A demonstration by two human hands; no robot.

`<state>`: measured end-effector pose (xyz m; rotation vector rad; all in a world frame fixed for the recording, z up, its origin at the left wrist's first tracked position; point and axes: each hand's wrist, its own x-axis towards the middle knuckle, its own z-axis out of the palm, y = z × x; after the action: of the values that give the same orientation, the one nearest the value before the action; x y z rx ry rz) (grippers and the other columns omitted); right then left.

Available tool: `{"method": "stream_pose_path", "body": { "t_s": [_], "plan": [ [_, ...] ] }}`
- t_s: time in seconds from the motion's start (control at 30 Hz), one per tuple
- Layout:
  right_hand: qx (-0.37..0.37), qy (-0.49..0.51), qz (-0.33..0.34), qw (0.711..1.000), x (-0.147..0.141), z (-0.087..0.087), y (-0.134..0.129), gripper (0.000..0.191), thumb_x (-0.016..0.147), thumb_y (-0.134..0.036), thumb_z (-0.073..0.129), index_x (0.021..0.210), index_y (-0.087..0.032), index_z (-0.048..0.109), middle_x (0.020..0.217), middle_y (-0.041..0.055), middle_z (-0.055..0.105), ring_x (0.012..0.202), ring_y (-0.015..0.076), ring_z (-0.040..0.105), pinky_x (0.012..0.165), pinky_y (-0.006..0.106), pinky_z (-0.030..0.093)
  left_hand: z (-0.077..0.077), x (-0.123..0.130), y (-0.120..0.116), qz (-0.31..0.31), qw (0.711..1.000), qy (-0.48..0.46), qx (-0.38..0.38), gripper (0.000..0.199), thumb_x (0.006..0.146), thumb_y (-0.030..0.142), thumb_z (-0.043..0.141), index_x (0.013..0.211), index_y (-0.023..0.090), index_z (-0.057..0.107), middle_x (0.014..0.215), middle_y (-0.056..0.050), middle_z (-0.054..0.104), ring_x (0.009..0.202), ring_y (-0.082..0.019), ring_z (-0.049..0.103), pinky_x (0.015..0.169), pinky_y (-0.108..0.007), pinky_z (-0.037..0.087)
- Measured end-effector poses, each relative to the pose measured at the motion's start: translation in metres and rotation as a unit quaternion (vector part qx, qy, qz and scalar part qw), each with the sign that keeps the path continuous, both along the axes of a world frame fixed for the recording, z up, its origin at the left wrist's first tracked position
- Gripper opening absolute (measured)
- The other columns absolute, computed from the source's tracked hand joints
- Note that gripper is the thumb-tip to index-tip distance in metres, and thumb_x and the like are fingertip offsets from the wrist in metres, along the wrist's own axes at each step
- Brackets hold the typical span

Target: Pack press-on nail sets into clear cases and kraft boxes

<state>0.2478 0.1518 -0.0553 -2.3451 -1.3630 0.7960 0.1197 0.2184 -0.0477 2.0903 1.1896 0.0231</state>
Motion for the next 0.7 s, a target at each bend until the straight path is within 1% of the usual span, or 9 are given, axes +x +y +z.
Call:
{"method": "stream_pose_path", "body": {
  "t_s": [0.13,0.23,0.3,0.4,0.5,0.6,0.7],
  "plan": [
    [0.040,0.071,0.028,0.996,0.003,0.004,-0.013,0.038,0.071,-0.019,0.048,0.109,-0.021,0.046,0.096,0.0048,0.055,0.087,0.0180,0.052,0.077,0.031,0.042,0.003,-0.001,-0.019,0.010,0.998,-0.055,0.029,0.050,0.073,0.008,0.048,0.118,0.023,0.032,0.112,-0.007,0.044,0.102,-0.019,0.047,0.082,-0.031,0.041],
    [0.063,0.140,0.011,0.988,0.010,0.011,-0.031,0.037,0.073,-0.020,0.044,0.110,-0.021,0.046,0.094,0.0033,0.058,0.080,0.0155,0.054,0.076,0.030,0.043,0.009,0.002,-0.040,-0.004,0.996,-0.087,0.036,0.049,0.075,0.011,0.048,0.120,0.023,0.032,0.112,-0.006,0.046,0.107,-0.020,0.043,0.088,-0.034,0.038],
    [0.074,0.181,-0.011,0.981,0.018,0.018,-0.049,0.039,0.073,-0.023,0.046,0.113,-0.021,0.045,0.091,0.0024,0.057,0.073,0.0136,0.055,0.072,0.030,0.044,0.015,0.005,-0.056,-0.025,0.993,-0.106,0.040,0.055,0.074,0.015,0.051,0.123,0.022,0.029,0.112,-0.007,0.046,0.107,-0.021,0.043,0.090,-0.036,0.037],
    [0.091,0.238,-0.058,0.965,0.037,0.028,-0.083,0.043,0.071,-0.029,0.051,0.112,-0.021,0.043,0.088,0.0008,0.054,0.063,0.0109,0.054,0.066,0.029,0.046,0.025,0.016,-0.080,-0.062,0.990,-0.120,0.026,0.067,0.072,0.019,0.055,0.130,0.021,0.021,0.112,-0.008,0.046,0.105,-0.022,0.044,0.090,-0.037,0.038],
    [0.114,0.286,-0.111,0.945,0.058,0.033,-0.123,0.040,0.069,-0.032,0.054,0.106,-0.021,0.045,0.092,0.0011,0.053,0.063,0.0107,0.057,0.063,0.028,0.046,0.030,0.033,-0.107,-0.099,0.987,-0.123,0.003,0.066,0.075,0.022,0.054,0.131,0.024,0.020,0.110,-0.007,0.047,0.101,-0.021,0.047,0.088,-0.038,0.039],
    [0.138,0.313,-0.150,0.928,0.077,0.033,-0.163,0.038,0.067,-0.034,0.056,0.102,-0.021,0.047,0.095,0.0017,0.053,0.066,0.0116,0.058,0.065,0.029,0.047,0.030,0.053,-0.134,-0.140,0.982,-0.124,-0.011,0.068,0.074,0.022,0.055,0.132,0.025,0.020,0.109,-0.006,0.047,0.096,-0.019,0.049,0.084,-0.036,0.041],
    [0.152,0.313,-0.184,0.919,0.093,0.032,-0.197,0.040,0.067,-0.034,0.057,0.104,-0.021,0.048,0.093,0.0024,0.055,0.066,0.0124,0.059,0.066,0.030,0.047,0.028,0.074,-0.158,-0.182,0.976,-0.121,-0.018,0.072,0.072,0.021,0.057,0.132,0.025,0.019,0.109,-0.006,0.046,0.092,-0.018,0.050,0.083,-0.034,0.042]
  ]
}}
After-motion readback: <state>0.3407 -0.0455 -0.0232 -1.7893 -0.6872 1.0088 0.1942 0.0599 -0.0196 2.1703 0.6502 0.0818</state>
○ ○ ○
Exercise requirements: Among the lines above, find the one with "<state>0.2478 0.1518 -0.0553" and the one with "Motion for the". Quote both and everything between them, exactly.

Output for this task:
<state>0.2478 0.1518 -0.0553 -2.3451 -1.3630 0.7960 0.1197 0.2184 -0.0477 2.0903 1.1896 0.0231</state>
Motion for the next 0.7 s, a target at each bend until the straight path is within 1% of the usual span, or 9 are given, axes +x +y +z.

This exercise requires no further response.